WHAT IS EXPECTED –
Copy each line below that has "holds".
***** RECORDED DATA *****
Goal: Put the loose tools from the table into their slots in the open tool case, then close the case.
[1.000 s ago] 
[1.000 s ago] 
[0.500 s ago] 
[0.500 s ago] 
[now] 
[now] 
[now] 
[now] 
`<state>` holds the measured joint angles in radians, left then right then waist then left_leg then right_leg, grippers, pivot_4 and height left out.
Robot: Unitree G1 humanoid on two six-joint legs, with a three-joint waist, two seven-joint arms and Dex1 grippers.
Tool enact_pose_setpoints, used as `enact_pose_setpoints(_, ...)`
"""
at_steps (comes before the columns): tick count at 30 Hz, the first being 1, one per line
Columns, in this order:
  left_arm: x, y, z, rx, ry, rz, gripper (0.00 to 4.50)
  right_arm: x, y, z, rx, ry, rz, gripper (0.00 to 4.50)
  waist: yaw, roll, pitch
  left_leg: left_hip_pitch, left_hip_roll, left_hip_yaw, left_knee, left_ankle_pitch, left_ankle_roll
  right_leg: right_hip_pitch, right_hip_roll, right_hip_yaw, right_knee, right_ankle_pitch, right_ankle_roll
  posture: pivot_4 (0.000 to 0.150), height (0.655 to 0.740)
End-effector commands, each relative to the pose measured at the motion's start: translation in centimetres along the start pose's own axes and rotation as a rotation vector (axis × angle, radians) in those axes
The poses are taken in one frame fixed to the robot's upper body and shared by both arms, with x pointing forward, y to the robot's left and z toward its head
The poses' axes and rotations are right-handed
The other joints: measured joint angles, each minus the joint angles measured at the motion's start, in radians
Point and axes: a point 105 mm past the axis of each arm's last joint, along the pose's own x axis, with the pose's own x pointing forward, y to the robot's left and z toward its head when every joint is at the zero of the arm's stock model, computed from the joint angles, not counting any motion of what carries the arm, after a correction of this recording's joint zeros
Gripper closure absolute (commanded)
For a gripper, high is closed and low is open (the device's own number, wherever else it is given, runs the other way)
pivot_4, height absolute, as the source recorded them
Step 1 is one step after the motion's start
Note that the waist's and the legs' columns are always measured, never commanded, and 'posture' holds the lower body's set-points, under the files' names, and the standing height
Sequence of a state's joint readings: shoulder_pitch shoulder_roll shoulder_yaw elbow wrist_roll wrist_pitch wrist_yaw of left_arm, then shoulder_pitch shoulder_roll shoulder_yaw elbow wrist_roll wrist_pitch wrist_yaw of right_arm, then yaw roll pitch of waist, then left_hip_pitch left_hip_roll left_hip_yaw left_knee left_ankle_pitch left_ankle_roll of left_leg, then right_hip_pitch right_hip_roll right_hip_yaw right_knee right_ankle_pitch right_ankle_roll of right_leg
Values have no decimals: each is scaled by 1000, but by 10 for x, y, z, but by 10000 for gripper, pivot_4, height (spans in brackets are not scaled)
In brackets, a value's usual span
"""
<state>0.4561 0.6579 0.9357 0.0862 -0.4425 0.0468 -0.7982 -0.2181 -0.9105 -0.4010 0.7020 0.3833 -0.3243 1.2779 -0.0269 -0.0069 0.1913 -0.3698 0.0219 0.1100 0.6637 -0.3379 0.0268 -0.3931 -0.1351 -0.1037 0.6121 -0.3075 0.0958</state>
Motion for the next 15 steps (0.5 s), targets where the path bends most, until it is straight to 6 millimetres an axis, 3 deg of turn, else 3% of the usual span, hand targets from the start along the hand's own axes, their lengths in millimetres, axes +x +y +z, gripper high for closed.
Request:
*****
ANSWER –
`<state>` holds the measured joint angles in radians, left then right then waist then left_leg then right_leg, grippers, pivot_4 and height left out.
Note that the waist's and the legs' columns are always measured, never commanded, and 'posture' holds the lower body's set-points, under the files' names, and the standing height

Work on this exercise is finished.